Data Types & Strings

Objectives

  • Become familiar with the data types included in stdint.h
  • Become familiar with the C implementation of strings
  • Gain some practice with basic debugging techniques.

Introduction

A common mistake C programmers make is picking inccorect data types:

  • types that are inconsistant across different architechtures and compilers,
  • types that are too small or cannot hold the correct values,
  • types that don’t reflect their use case or purpose.

As a C programmer, you must weigh all these factors and more. This lab will expose you to some of the nuances of the native C data types and those included in the stdint.h library. Additionally, you will practice working with strings in C.

Procedure

Part 1: Important Components of C

In the C Programming lab, you worked with a few of C’s native data types, those that are implicitly defined in C without #include-ing any other libraries. Some things you need to consider and operations you should know are listed below.

Inconsistant Sizes

It is important to remember that the native integer types in C (short, int, long) do not have a defined length. This peculiarity can have disasterous consequences. For example, if you need a variable that expects values ranging from zero to two-million, an int would be just fine on a 64-bit computer (like most modern computers), but on a 32-bit computer int has a maximum of only around 32,000, causing bugs that are difficult to trace.

There are several methods to check the width or size of your variables. First, we can use the built-in C function sizeof(). This will tell you the number of bytes used by a type. sizeof() accepts a variable or a data type:

int n = 2283;
printf("%d\n", sizeof(n));      // Prints the size of n in bytes
printf("%d\n", sizeof(char));   // Prints the size of a char

Because the sizes and signedness of the all the data types defined in stdint.h are defined and constant, it is good practice to use the integer values in stdint.h instead of the native C integers.

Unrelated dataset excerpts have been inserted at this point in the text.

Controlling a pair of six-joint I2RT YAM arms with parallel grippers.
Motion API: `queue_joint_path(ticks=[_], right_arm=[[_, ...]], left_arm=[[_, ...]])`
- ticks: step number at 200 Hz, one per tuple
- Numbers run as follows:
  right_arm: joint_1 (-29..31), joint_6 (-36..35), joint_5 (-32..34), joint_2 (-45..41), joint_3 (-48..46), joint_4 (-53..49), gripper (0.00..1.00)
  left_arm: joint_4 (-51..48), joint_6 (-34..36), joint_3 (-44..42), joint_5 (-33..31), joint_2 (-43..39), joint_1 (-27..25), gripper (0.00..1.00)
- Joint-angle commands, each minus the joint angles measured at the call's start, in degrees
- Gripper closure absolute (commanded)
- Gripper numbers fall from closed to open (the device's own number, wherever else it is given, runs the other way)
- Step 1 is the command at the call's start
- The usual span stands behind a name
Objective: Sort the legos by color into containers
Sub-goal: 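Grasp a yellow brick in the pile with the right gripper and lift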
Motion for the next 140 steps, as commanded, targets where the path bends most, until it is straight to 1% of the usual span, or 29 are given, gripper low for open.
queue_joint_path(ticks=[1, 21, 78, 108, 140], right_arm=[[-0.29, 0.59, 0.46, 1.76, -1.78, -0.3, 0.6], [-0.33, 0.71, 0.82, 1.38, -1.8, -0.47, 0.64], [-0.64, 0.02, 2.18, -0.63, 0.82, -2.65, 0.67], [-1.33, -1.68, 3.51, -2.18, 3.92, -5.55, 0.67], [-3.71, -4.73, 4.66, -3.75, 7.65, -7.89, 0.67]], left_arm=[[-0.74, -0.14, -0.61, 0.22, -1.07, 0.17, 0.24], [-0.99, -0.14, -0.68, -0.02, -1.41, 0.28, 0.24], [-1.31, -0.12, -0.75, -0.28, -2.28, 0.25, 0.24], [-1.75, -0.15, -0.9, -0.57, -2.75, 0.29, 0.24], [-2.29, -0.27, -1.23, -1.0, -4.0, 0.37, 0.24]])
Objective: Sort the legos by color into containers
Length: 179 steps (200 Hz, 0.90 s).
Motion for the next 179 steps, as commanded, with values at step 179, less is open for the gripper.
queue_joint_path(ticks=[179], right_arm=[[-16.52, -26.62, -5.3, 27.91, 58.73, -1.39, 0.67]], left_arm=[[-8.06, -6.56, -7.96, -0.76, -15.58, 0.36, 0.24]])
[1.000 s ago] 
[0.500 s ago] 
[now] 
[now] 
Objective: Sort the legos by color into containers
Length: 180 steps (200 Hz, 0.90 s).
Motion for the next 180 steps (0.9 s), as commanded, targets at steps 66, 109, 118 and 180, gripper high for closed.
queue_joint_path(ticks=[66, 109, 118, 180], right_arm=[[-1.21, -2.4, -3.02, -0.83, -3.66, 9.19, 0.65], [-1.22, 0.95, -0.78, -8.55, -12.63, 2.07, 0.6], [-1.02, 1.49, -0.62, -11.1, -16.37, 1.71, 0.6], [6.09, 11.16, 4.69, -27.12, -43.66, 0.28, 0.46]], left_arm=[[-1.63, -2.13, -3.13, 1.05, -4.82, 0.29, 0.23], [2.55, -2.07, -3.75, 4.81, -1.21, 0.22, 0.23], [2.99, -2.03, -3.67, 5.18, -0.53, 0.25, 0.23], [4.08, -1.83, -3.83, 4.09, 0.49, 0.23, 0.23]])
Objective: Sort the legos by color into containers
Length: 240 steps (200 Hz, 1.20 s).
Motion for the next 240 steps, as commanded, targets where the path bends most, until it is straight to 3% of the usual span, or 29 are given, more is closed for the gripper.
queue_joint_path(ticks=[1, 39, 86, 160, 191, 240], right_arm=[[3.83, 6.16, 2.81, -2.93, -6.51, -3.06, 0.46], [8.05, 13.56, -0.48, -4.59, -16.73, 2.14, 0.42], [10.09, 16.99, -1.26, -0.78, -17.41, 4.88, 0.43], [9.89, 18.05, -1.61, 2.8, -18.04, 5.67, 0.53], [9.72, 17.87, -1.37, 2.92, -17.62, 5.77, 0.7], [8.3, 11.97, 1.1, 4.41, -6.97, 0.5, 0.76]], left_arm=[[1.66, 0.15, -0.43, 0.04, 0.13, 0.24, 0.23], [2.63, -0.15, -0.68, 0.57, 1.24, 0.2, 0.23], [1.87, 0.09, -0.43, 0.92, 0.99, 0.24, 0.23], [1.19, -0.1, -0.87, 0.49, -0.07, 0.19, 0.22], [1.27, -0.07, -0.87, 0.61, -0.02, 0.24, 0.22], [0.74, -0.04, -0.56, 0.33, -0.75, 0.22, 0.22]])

unsigned int x = 40; // Acceptable, but unreliable.
uint32_t y = 40;     // Always 32 bits.

Overflow and Underflow

All data types have a maximum and minimum value based on their width. What happens when we try to set a variable beyond these maximum or minimums?

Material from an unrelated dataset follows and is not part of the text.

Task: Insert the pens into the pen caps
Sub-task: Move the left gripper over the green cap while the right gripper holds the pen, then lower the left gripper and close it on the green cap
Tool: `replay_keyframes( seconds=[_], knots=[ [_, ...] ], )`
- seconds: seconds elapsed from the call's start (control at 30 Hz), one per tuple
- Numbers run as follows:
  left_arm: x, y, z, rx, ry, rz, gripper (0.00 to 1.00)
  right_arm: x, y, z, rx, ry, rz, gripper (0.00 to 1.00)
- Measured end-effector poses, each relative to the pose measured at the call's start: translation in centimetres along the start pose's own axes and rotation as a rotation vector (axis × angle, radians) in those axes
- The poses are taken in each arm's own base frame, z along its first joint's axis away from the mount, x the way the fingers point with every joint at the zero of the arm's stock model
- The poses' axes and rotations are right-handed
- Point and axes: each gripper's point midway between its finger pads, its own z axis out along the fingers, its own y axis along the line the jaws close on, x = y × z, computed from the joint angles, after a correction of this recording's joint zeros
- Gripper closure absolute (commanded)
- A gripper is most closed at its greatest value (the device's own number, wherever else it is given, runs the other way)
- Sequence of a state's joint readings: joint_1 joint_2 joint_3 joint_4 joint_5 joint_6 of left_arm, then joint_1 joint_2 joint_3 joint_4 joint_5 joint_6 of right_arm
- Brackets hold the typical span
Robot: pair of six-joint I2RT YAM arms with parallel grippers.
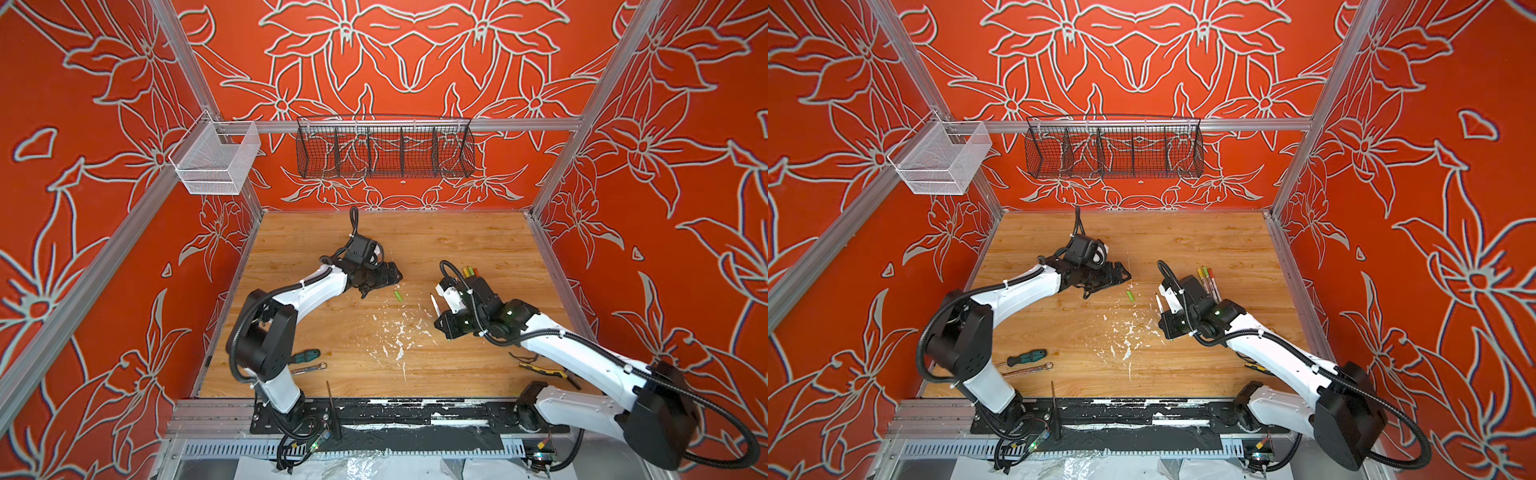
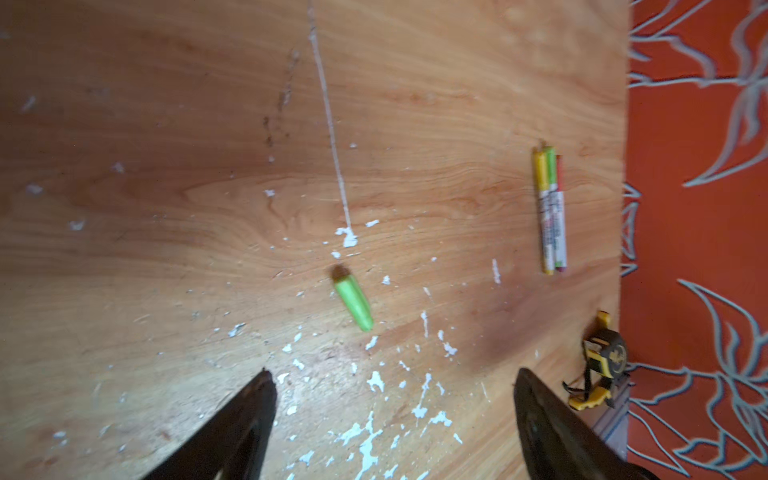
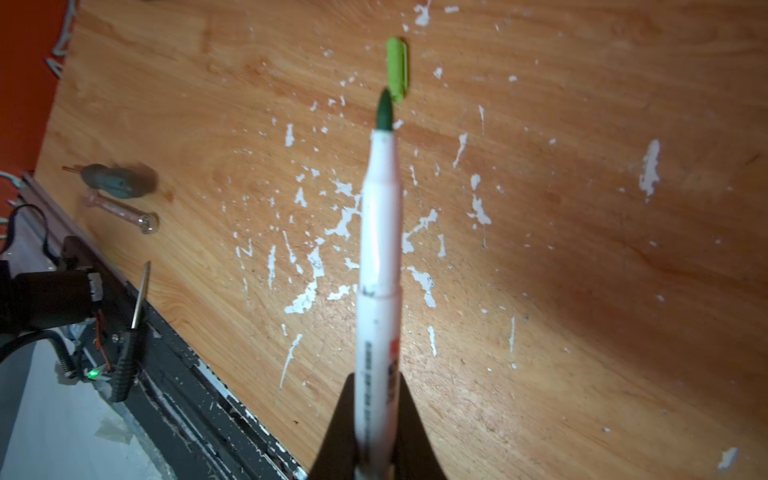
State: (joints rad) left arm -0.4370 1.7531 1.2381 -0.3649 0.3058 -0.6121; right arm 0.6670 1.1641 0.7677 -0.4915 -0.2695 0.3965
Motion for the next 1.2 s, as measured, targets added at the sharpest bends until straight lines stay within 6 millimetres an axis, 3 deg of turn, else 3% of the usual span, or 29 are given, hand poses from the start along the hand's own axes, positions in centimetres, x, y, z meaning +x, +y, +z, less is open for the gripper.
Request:
replay_keyframes(
  seconds=[0.07,0.2,0.27,0.37,0.63,0.87,1.2],
  knots=[
    [-0.5,0.4,1.6,-0.061,0.053,-0.032,0.17,0.2,-0.1,0.2,0.004,0.007,0.002,1.00],
    [-0.6,1.1,4.5,-0.161,0.145,-0.091,0.29,0.1,0.0,-0.2,-0.002,-0.007,-0.006,1.00],
    [0.1,1.7,5.8,-0.207,0.190,-0.124,0.37,0.2,0.0,-0.4,-0.005,-0.015,-0.011,1.00],
    [1.4,2.1,6.9,-0.266,0.239,-0.149,0.39,0.3,0.1,-0.8,-0.013,-0.029,-0.023,1.00],
    [1.9,0.7,8.0,-0.339,0.268,-0.147,0.47,0.6,0.5,-2.5,-0.045,-0.086,-0.060,1.00],
    [3.2,1.4,8.2,-0.394,0.286,-0.183,0.55,0.5,1.3,-3.9,-0.079,-0.130,-0.096,1.00],
    [3.3,2.0,8.2,-0.429,0.267,-0.237,0.73,1.6,1.7,-4.6,-0.122,-0.133,-0.111,1.00]
  ],
)
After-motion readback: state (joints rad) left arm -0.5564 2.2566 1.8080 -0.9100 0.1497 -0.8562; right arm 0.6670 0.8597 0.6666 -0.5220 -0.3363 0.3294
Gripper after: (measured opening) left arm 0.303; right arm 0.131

If a variable is at the maximum value it can store, adding one will cause the carried bit to be truncated, meaning it is “lost”, dropped by the processor. This truncation results in Overflow errors. In similar manner, when you drop below the minimum value, you cause an Underflow error. Note: overflow and underflow can appear slightly differently if the type is signed or unsigned.

Overflow Example:

// Because an uint8_t has a maximum value of 255 (and adding 1 will overflow back to 0), 
// x will always be less than 500.  Thus, this for-loop will never end.
for (uint8_t x = 0; x < 500; x++) {
    ...
}

Underflow Example:

// Imagine a sensor that detects the number of frogs entering and leaving a small pond.
uint32_t numFrogsInPond = 0;
// a bird flying by is mistaken for a frog leaving the pond:
numfrogsInPond--; // numFrogsInPond = 0 - 1 = 4,294,967,295; underflow has occurred.

While using the maximum size (64 bit) would fix most overflow errors, in most cases, memory space is limited in your program. For example, With a resolution of 3840 x 2160 and 3 bytes per pixel (one uint8_t for each R G B), the approximate (uncompressed) size of a 4K image is about 24.9 MB. Using uint64_t instead would take up a little over 199 MB, meaning that most cameras could only take a few dozen pictures before running out of space.

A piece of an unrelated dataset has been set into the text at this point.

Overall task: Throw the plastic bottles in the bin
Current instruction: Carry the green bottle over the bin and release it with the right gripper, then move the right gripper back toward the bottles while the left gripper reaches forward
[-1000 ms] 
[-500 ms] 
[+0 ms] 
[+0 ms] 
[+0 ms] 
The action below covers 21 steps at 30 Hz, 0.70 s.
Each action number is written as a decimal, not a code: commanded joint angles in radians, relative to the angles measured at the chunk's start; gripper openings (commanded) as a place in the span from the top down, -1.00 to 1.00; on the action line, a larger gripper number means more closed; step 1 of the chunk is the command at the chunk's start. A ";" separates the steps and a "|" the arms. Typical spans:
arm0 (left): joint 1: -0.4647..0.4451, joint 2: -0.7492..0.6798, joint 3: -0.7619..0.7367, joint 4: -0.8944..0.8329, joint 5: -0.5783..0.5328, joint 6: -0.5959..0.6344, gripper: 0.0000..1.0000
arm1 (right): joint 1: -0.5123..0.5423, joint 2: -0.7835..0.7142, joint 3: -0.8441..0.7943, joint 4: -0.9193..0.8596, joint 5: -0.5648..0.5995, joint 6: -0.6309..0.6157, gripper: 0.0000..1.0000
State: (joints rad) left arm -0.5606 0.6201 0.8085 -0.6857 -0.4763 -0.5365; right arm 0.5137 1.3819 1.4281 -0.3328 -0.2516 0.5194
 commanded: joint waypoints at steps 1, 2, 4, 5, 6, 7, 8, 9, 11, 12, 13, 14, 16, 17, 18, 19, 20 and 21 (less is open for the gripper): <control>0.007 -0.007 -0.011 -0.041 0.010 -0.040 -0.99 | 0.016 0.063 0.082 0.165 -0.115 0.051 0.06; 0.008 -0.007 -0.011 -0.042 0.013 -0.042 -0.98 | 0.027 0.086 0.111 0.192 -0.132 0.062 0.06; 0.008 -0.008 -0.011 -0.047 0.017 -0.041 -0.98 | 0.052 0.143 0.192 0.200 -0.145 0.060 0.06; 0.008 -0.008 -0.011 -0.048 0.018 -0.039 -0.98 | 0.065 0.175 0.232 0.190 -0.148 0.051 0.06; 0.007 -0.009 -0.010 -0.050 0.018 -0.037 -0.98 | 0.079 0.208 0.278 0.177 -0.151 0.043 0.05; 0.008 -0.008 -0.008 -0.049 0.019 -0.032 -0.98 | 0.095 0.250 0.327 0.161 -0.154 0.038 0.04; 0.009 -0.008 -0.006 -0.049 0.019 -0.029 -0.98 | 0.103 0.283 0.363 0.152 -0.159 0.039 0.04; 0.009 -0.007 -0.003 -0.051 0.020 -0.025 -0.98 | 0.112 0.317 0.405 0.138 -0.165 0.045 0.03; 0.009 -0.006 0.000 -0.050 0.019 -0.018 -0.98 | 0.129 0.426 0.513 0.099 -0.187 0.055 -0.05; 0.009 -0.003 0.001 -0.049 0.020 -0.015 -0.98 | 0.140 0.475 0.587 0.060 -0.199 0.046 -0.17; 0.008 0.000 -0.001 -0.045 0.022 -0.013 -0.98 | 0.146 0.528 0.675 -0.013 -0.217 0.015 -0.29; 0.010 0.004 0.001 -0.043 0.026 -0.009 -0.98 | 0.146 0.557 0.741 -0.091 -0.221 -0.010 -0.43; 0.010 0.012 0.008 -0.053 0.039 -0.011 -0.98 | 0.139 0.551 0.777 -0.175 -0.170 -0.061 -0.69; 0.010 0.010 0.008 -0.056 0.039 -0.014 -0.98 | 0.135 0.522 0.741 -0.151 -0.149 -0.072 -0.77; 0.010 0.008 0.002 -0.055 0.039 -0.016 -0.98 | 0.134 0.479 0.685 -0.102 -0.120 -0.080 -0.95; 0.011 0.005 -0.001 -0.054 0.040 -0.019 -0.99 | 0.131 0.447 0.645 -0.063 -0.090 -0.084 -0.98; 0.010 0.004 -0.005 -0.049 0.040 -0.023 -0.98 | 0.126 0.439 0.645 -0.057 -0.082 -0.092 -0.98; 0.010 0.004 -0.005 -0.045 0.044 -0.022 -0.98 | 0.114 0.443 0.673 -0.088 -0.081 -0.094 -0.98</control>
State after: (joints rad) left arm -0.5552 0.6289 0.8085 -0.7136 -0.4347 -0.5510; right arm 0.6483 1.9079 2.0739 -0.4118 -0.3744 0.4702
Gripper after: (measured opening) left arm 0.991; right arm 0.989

Choosing your data types intentionally can be a helpful debugging tool as well. If you select data types that properly match the range of expected values, searching for overflow errors can find logical errors elsewhere in your program.

Order of Operations in C

The order of operations in C are shown in the following table (highest/first priority at the top, lowest/last priority at the bottom):

Operation(s) Operator Associativity
Postfix (function calls, array/pointer/struct access, and postfix inc/dec) () [] -> . ++ – Left-to-right
Unary (negative, logical/binary not, prefix inc/dec, casting, address reference, sizeof) - ! ~ ++ – (type)* & sizeof Right-to-left
Multiplicative * / % Left-to-right
Additive + - Left-to-right
Shift « » Left-to-right
Relational < <= > >= Left-to-right
Equality == != Left-to-right
Bitwise AND & Left-to-right
Bitwise XOR ^ Left-to-right
Bitwise OR | Left-to-right
Logical AND && Left-to-right
Logical OR || Left-to-right
Conditional ?: Right-to-left
Assignment = += -= *= /= %=»= «= &= ^= |= Right-to-left
Comma , Left-to-right

Literals in C

A literal is any hardcoded values included in your code. These are often numbers, but can be strings, characters, or booleans as well.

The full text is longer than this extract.